At a time when the newspaper industry is under fire on all fronts, nothing is more uplifting than talking with college journalism students who are banking their futures on the survival of the business. Last week, I had the pleasure of speaking to a convention of the Kentucky Intercollegiate Press Association. I walked into the hotel lobby and found a group of determined young reporters assigned to interview me and write a story on deadline. They carried reporters’ spiral notebooks and frantically scribbled my every word. They were so full of energy and innocence that it took me back to 1974, when I started my first job as a daily newspaper reporter. I thought then that newspapers could save the world with a passionate pursuit of the truth, and I have pretty much clung to that notion over three decades in the business.

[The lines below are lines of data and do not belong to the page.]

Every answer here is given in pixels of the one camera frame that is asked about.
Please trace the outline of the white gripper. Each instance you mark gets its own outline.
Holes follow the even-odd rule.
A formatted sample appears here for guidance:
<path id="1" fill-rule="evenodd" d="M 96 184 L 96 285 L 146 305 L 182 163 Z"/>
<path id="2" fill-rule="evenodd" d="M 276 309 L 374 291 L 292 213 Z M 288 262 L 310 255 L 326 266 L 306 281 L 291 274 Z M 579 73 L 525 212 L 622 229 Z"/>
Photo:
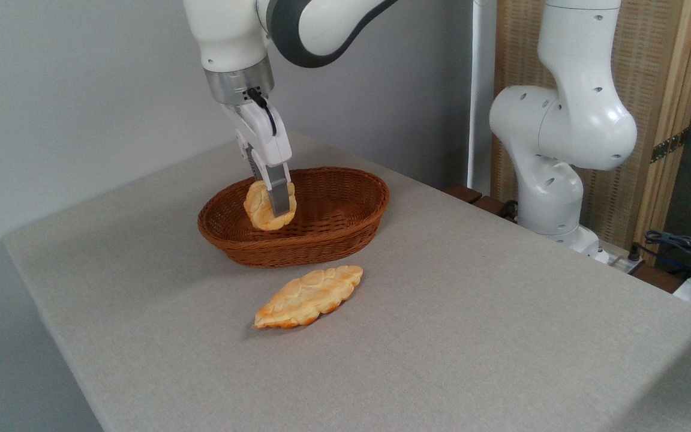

It was heartening to think that I may now pass along my convictions to another generation of journalists, just starting out in a time of cataclysmic change in our profession. Some wonder if newspapers will even survive another 10 years, if the print-and-ink model of news dissemination will be supplanted by the Web. Instead of thinking of ourselves as “reporters” or “editors,” we are urged to redefine ourselves as “content producers” who churn out facts that can be handily delivered by any number of niche products and new technologies. The futurists in our industry tell us to be “platform agnostic” — as thrilled by the publication of our work on a blog as we are to see it in black-and-white.
College journalists do not have to be reprogrammed. They are comfortable with a future in which their best work flows not necessarily from the pages of a newspaper, but from the glowing screen of a computer or a hand-held Blackberry.
The encouraging part for those of us who’ve given our lives to this business is that college journalists approach their futures with the same boundless optimism that lured so many of us into the business. It was obvious from the looks in their eyes that they, too, believe that journalism and their contributions to it can change the world.